Dunque, per i nostri studenti i temi risultano «belli e impossibili», come si legge già un po' dappertutto, astrusi e difficili, a meno che la disposizione personale dello studente o le divagazioni del professore open minded e attualizzante non abbiano creato le condizioni per svolgere il lavoro.
In altri termini, esiste una scuola che si vuole aperta e ragionante mentre le sue logiche profonde funzionano altrimenti. Ma la scuola aperta e ragionante è quella che vive attraverso i docenti e la loro quotidiana mediazione tra la policy istituzionale e l'applicazione alla didattica quotidiana.
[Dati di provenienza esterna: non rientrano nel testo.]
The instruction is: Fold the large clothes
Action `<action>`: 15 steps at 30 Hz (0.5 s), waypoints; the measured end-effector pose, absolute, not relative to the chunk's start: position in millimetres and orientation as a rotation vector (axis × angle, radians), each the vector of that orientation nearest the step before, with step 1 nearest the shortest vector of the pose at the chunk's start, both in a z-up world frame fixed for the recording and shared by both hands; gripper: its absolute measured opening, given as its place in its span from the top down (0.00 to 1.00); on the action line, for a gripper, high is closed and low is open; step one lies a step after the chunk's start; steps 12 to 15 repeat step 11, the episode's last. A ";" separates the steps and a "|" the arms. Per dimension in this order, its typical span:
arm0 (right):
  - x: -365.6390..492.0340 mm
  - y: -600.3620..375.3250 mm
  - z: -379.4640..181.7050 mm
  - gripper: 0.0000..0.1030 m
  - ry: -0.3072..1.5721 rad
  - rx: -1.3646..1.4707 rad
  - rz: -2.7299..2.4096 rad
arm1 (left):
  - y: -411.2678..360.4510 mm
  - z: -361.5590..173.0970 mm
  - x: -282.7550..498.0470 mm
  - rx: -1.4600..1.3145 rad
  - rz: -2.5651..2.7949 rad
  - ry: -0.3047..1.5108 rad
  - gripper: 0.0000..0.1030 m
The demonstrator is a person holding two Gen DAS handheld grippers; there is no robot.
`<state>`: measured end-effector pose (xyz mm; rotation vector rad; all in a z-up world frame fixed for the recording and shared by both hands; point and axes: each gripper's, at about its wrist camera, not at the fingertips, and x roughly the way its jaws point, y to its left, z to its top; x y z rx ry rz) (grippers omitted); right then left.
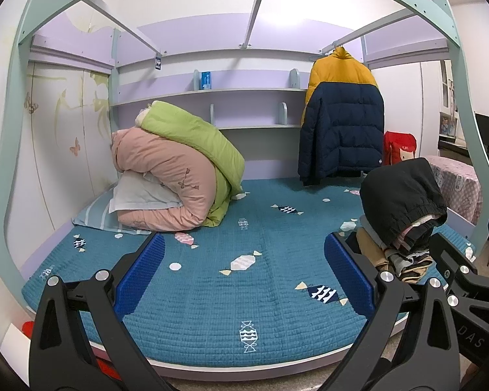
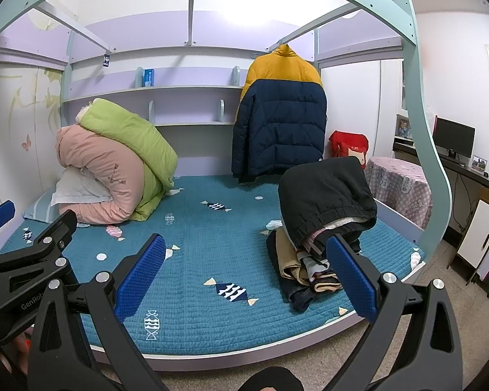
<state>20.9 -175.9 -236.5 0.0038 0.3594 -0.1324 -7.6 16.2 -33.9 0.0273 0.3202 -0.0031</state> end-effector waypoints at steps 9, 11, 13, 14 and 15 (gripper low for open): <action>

Il disappunto finisce per diventare acredine se ragioniamo sul fatto che ancora non si vedono spiragli di cambiamento rispetto alla situazione critica in cui versa la scuola da tempo. L'immaginario edificante che splende nelle nostre tracce di maturità mal si concilia con la realtà dei nuovi tagli che diversi uffici di una stessa istituzione stanno facendo nel personale docente: solo per fare esempi nelle cattedre a venti ore per l'anno venturo che stanno uscendo in barba ai contratti nazionali, nell'eliminazione del sostegno che verrà sostituito con qualcos'altro (che ricadrà sui docenti), nel mancato finanziamento dei progetti di innovazione didattica per pagare scatti di anzianità e arretrati o per dematerializzare la burocrazia, cosa che avviene un po' ovunque per far quadrare i conti.